▶ _Aim of the exercise_: Your answer must be the full listing, word for word, with no images in it.

[[ Stored data open ]]

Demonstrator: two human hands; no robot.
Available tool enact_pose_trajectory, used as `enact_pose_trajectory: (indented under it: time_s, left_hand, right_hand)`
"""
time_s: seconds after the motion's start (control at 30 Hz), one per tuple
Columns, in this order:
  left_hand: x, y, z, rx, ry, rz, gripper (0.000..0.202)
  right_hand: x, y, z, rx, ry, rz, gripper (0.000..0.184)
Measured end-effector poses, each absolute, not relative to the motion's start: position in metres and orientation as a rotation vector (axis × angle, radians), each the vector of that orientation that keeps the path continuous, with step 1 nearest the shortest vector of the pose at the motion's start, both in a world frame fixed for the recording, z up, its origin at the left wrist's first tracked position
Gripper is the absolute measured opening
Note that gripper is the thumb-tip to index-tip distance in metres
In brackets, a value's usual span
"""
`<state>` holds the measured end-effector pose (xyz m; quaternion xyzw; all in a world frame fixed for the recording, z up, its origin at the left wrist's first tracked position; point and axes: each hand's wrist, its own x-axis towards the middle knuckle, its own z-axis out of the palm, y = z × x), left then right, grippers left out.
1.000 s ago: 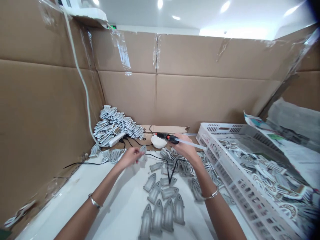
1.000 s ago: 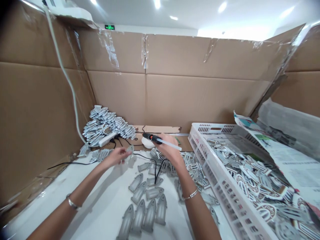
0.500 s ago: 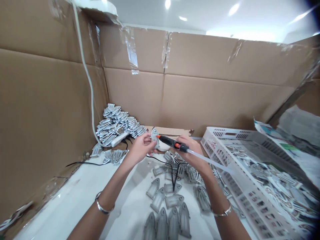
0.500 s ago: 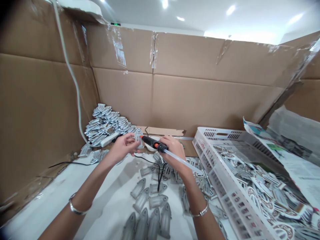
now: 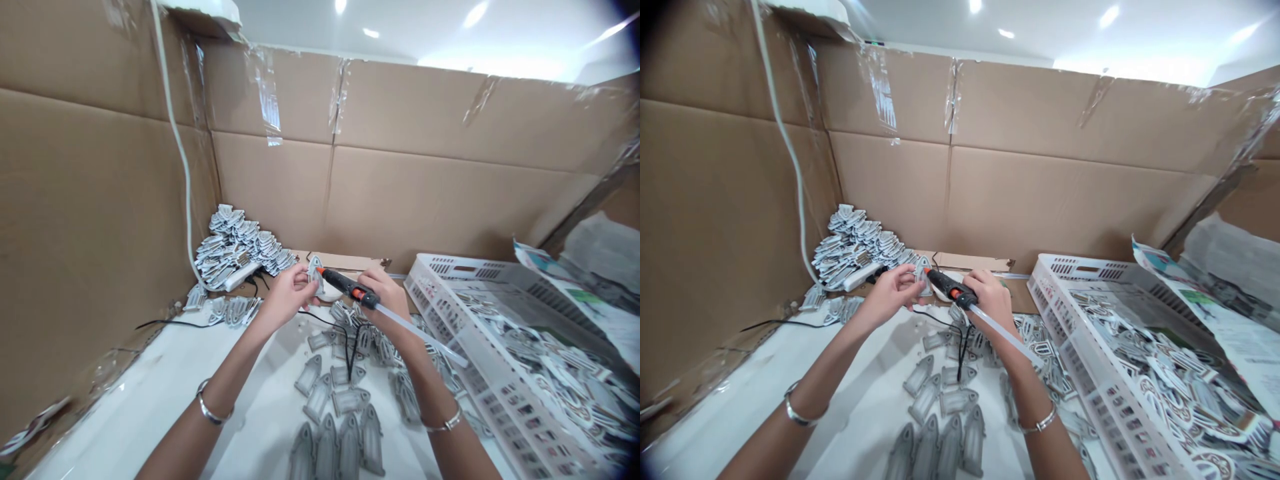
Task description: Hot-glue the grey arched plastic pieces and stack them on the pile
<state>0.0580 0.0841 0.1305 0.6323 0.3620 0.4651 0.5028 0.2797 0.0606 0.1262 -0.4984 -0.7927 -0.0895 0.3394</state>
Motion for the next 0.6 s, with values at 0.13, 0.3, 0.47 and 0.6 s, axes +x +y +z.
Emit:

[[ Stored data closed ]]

▶ _Response to this exercise_:
Demonstrator: two human hands; no robot.
Available tool enact_pose_trajectory, used as `enact_pose_trajectory: (indented under it: time_s, left_hand, right_hand)`
"""
time_s: seconds after the motion's start (control at 30 Hz), one per tuple
Columns, in this order:
  left_hand: x, y, z, rx, ry, rz, gripper (0.000..0.202)
  right_hand: x, y, z, rx, ry, rz, gripper (0.000..0.184)
Measured end-effector poses, each absolute, not relative to the motion's start: position in metres and orientation as a rotation vector (axis × angle, radians), each the vector of that orientation that keeps the path continuous, with step 1 nearest the shortest vector of the pose at the motion's start, both in a world frame fixed for the recording, z up, its origin at the left wrist's first tracked position
Gripper is the absolute measured opening
Note that gripper is the thumb-tip to index-tip distance in metres
In brackets, a value's usual span
"""
`<state>` holds the measured end-effector pose (xyz m; quaternion xyzw; all in a world frame fixed for the recording, z up, its origin at the left wrist's first tracked position; point and axes: each hand's wrist, its own x-axis towards the middle knuckle, its own z-axis out of the palm, y = z × x), left then right, grippers left out.
1.000 s ago: 
1.000 s ago: 
0.500 s ago: 
0.500 s ago: 
now: 
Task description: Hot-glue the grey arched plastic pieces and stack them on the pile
<state>0.0580 0.0841 0.1305 0.6323 0.3620 0.4651 0.5028 0.2797 0.0606 0.1262 -0.4984 -0.7927 -0.0895 0.3394</state>
Motion for the next 0.6 s, with values at 0.13, 0.3, 0.47 and 0.6 s, axes +x +y +z.
Emit:

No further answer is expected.